* [Work order]:
Exactly as written, transcribe the data from its opening line through the line containing "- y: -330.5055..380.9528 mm". Leave every picture out.
────────────────────────────────────────
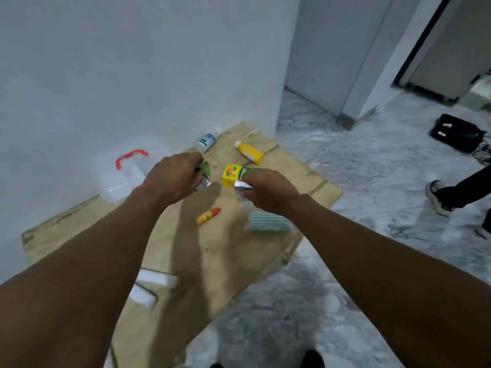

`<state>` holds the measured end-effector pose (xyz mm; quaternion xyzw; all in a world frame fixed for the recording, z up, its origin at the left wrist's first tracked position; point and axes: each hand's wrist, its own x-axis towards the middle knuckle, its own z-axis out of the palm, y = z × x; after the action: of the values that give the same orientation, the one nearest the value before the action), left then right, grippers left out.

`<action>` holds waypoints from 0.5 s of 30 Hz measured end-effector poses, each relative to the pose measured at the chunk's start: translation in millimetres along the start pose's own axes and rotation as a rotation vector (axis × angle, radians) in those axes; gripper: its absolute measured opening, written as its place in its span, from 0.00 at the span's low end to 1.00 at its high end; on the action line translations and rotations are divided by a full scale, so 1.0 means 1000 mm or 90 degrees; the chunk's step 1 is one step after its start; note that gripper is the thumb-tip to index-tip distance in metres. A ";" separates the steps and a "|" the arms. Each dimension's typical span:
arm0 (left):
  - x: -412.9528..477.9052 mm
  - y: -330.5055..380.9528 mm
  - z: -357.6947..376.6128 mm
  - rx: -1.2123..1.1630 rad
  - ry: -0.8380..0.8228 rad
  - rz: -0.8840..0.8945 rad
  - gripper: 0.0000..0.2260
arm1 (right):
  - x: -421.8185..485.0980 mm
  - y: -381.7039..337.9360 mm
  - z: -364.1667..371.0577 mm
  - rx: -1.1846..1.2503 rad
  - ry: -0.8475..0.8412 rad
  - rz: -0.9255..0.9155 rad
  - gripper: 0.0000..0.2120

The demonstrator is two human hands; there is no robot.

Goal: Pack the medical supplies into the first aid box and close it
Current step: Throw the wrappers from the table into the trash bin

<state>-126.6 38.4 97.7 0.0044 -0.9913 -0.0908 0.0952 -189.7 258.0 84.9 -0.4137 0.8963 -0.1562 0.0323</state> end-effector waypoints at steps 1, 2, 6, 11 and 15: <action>0.013 0.019 -0.005 0.001 0.012 0.003 0.09 | -0.007 0.015 -0.019 -0.005 0.006 0.016 0.03; 0.025 0.040 -0.008 0.002 0.022 0.010 0.08 | -0.014 0.034 -0.034 -0.020 0.011 0.031 0.03; 0.070 0.128 -0.004 0.002 0.050 0.048 0.08 | -0.048 0.118 -0.078 -0.091 0.021 0.064 0.06; 0.124 0.228 0.024 -0.011 0.030 0.097 0.09 | -0.086 0.210 -0.121 -0.131 0.025 0.106 0.07; 0.169 0.279 0.053 0.003 -0.020 0.125 0.09 | -0.098 0.272 -0.137 -0.132 0.018 0.138 0.03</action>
<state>-300.0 317.6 128.3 -0.0944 -0.9884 -0.0790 0.0885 -350.0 531.3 124.3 -0.3136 0.9474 -0.0642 -0.0069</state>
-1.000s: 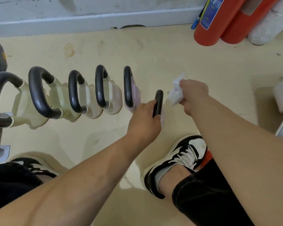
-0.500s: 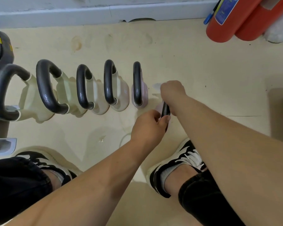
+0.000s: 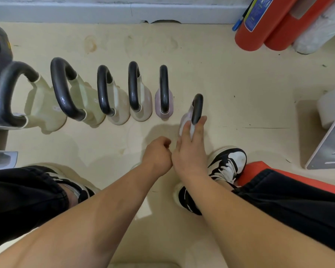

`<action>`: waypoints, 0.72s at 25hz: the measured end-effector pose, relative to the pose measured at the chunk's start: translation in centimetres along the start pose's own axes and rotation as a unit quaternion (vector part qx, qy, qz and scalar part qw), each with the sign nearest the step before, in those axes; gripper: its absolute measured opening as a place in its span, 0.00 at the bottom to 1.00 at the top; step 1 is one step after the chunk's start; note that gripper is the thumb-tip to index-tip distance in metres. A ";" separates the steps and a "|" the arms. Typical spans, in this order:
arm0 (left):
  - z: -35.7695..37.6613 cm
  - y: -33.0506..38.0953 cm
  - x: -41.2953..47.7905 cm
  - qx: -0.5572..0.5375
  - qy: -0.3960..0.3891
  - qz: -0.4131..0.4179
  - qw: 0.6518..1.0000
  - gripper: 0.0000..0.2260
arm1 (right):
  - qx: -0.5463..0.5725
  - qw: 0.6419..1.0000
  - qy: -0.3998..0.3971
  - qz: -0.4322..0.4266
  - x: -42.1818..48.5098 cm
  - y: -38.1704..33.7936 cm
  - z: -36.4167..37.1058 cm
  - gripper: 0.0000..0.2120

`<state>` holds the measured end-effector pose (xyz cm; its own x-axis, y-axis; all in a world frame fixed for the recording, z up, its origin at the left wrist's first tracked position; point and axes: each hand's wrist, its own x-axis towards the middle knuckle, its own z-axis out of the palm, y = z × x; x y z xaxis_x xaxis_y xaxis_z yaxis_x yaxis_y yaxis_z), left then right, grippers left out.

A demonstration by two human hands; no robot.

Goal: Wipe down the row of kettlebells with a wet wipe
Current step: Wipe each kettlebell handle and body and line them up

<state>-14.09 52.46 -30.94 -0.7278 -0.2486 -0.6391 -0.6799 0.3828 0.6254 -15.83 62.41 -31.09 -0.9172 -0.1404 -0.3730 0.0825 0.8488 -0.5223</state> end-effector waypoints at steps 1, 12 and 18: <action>-0.4 -0.6 -0.2 0.003 0.004 -0.011 1.000 0.19 | 0.003 1.000 0.001 -0.003 -0.8 0.3 0.8 0.32; -0.7 -0.5 -0.7 -0.076 -0.010 -0.017 0.997 0.16 | 0.210 0.964 0.032 0.158 4.8 -1.7 -3.3 0.21; -0.2 -2.0 -0.8 -0.079 -0.020 -0.038 0.996 0.18 | 0.368 0.882 0.081 0.282 1.9 -2.2 -0.3 0.23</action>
<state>-12.12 51.69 -31.61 -0.6712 -0.2349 -0.7031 -0.7413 0.2188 0.6346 -17.89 60.45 -30.47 -0.6873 0.3234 -0.6505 0.7206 0.1899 -0.6669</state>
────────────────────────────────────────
* [Solution to this problem]:
`<state>` holds the measured end-effector pose (xyz mm; quaternion xyzw; all in a world frame fixed for the recording, z up, its origin at the left wrist's first tracked position; point and axes: each hand's wrist, its own x-axis towards the middle knuckle, its own z-axis out of the palm, y = z × x; after the action: of the values that give the same orientation, the one nearest the value before the action), left then right, grippers left out.

`<action>` holds waypoints from 0.5 s of 30 Hz measured end-effector poses, each relative to the pose measured at the chunk's start: translation in millimetres along the start pose's own axes and rotation as a rotation vector (axis × angle, radians) in those axes; gripper: its absolute measured opening, written as its place in its span, from 0.00 at the span's low end to 1.00 at its high end; on the action line translations and rotations are divided by a full scale, so 1.0 means 1000 mm or 90 degrees; the chunk's step 1 is one step after its start; note that gripper is the thumb-tip to index-tip distance in metres. A ";" separates the steps and a "|" the arms. Each dimension's typical span:
arm0 (left):
  - x: -412.9528..477.9052 mm
  - y: -330.5055..380.9528 mm

Output is complete for this exercise.